27/02/2007
Blind Lake – Robert Charles Wilson (2003)
A Blind Lake, Minnesota, «même les chiens de prairie ont un laissez-passer». Car Blind Lake est une zone protégée, un complexe scientifique d'observation astronomique qui, grâce à une «technologie quantique auto-évolutive», observe et étudie la vie quotidienne d'un extraterrestre, à des années lumières de là. Trois journalistes privilégiés ont été autorisés à effectuer un reportage sur la base quand celle-ci est soudain mise en quarantaine par les militaires. Blocus total, strict et sévère, voire mortel pour qui tente de le briser. Le blocus se maintenant plusieurs jours, puis plusieurs semaines, et même plusieurs mois et le huis-clos devient étouffant. Les esprits s'échauffent, se lassent, s'impatientent et se questionnent alors qu'aucun danger n'est explicitement défini. Pendant ce temps, au fin fond d'une galaxie lointaine, un être solitaire, "le Sujet" observé, jusqu'alors sédentaire et routinier, se met en marche pour une destination inconnue.
Ce roman est un questionnement intelligent sur l'incommunicabilité et les rapports conflictuels entre la science et l'humanisme.
Le premier questionnement est celui, intrinsèque, de l'existence même de l'extraterrestre, désinvoltement surnommé «le Homard» par les profanes à cause de son apparence physique, et prudemment «le Sujet» par les scientifiques.

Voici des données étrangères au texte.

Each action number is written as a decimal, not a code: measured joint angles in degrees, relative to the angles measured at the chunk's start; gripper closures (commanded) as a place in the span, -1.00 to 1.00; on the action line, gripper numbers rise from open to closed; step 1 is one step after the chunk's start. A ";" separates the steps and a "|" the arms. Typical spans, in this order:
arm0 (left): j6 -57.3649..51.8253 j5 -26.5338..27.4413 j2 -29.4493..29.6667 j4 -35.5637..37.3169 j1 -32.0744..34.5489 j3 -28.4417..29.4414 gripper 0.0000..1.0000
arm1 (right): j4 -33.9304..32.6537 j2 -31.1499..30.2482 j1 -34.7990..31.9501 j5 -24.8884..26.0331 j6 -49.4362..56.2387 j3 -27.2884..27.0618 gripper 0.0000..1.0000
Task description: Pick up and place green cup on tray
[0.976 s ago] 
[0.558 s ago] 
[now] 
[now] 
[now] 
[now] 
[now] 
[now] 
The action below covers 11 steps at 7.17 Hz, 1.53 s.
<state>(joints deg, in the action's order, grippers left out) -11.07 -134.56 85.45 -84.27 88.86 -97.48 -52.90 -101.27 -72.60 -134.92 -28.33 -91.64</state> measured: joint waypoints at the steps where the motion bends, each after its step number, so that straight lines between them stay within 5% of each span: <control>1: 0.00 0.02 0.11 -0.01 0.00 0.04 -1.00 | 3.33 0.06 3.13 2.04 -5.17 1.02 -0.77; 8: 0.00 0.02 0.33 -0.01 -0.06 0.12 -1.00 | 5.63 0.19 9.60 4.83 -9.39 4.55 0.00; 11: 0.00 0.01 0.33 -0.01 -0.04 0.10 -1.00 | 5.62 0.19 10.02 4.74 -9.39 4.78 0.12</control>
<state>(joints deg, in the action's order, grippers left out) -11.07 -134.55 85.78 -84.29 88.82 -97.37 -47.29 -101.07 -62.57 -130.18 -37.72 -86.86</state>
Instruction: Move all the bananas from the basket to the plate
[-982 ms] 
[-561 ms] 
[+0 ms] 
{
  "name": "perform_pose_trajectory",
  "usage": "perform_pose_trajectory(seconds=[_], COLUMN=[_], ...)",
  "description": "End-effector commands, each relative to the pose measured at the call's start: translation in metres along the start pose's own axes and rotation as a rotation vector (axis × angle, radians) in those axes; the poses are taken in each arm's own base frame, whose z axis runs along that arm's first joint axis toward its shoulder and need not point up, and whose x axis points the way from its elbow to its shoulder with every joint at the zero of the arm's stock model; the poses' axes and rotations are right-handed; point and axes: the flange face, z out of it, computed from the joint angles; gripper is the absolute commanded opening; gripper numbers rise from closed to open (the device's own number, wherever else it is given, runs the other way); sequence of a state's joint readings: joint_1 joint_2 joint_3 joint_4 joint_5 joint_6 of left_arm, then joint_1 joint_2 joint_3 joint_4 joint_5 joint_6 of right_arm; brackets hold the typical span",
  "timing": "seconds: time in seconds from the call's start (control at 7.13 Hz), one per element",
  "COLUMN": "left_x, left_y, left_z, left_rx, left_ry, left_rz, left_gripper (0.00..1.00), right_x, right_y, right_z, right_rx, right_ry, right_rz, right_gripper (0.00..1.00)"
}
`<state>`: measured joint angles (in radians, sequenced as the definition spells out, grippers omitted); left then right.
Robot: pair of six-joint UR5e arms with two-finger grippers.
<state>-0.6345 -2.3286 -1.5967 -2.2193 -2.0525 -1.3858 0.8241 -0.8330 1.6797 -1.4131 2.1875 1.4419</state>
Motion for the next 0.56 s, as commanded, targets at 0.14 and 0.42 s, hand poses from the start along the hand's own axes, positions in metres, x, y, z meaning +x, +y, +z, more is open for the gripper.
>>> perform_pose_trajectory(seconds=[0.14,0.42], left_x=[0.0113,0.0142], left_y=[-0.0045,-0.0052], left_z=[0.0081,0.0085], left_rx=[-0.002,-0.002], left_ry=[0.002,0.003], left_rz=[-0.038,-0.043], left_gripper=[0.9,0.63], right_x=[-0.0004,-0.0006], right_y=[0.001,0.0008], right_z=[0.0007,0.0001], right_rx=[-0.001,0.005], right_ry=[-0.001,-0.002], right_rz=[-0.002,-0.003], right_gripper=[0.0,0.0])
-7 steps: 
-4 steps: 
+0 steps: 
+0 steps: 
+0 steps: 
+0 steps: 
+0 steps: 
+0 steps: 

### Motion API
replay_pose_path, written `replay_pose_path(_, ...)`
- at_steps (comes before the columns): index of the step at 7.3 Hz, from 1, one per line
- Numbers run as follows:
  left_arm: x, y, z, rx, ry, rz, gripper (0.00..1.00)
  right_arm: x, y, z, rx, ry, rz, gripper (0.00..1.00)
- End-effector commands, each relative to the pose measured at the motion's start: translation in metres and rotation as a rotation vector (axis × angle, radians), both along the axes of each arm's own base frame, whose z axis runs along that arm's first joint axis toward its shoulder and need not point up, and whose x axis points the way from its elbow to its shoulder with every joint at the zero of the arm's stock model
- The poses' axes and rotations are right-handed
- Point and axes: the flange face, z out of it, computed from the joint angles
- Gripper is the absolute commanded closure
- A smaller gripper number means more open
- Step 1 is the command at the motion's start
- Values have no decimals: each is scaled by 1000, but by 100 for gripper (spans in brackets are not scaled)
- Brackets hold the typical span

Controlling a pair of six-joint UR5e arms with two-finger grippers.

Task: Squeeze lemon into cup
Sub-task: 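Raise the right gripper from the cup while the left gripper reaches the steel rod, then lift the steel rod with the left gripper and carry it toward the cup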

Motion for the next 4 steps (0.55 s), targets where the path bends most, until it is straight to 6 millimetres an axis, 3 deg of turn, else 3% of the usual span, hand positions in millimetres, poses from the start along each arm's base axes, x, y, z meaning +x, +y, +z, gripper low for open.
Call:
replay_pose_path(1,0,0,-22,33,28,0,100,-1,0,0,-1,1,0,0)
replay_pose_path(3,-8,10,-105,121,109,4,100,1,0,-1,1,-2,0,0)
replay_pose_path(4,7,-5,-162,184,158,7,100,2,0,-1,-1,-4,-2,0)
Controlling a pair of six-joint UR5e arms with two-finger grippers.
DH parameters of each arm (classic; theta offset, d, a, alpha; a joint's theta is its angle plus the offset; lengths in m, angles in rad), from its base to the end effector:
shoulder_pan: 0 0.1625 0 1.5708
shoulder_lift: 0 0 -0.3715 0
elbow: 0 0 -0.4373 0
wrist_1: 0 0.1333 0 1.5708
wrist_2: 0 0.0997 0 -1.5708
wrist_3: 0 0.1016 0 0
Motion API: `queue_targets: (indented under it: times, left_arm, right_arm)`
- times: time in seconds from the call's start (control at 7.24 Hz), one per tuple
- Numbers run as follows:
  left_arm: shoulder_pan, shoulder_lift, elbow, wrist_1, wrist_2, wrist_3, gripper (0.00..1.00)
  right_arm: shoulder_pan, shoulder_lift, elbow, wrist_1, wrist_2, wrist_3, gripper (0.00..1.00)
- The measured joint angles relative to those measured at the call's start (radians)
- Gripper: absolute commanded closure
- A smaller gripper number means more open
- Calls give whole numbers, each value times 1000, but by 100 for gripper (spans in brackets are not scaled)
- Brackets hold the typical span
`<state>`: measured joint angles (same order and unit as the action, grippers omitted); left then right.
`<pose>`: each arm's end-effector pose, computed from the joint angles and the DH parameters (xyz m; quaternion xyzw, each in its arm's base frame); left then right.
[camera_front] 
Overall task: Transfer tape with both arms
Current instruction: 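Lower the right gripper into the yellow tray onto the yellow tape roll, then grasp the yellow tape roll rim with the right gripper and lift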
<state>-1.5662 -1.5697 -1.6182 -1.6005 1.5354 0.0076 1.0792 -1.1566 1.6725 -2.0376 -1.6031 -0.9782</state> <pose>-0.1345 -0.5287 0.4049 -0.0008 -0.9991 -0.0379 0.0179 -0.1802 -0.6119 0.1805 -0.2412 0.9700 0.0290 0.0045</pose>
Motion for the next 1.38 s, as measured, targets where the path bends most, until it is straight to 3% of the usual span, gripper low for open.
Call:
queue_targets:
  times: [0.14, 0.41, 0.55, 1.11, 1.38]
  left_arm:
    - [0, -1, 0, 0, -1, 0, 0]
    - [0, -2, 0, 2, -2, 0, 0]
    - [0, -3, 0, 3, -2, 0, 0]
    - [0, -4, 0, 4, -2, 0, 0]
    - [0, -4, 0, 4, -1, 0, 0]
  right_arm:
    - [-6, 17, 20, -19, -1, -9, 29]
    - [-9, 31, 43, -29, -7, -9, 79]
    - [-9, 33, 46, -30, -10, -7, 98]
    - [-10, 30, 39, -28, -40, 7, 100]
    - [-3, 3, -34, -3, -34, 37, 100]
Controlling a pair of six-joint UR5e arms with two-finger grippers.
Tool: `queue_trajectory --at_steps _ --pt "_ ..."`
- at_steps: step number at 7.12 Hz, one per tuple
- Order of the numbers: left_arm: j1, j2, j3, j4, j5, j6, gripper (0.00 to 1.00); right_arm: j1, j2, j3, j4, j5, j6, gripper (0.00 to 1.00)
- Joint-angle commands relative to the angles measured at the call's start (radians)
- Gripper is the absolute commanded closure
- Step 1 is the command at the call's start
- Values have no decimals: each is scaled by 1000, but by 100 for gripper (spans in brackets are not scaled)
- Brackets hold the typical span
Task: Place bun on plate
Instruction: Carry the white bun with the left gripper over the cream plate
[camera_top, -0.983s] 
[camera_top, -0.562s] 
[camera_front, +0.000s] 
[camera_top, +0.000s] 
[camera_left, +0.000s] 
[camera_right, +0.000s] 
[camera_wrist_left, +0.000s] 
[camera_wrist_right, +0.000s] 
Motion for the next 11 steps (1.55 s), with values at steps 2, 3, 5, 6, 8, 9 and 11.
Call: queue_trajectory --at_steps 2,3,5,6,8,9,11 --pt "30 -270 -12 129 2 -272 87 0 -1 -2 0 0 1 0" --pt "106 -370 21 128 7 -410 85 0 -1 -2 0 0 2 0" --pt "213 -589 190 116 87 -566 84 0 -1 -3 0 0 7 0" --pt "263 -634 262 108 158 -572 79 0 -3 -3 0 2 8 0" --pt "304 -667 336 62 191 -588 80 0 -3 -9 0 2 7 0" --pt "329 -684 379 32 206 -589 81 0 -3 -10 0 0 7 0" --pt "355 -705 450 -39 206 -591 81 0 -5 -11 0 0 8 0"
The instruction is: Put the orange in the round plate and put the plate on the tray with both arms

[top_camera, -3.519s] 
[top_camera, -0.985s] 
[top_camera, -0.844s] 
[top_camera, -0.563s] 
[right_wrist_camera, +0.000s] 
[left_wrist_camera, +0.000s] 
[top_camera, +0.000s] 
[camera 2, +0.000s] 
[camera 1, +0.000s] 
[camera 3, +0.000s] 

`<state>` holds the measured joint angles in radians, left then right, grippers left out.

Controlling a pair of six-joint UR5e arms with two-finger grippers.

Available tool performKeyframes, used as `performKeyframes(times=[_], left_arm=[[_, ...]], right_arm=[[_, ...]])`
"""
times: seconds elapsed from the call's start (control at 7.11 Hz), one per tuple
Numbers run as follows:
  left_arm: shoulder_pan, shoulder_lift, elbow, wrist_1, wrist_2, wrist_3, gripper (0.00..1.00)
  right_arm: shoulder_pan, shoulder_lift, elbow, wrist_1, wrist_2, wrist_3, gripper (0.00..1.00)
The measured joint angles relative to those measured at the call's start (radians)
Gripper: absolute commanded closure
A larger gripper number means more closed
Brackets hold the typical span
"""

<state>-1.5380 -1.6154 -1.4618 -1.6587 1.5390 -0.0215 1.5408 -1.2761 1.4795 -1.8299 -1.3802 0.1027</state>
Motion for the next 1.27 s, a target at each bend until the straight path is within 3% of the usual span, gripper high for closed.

Son quotidien, ses faits et gestes sont scrutés et analysés à son insu par des observateurs qualifiés. Ce qui exige persévérance et circonspection. Car comment le comprendre en évitant tout anthropomorphisme ? Ou comment accepter de ne pas chercher à le comprendre, au nom de cette vérité absolue qui rappelle que nos catégories de perception et d'intellection sont humaines, et que le non-humain nous est donc par nature impossible à déchiffrer ?
Le second mystère est celui de la technologie qui permet de surveiller «le Sujet». Une «technologie quantique consciente» faite «d'architectures organiques» et «d'ordinateurs quantiques à réseaux neuronaux adaptatifs». En vérité, nul ne peut expliquer comment cet «Œil» fonctionne exactement. Cette technologie reste en grande partie incompréhensible et les scientifiques de Blind Lake la subissent plus qu'ils ne la maîtrisent. De quoi rendre paranoïaques les plus avertis. En effet, qu'est-ce qui prouve que les images procurées par «l'Œil» renvoient à une réalité... objective ? Que doit faire la raison humaine face à une intelligence qu'elle a créée, et qui la dépasse ?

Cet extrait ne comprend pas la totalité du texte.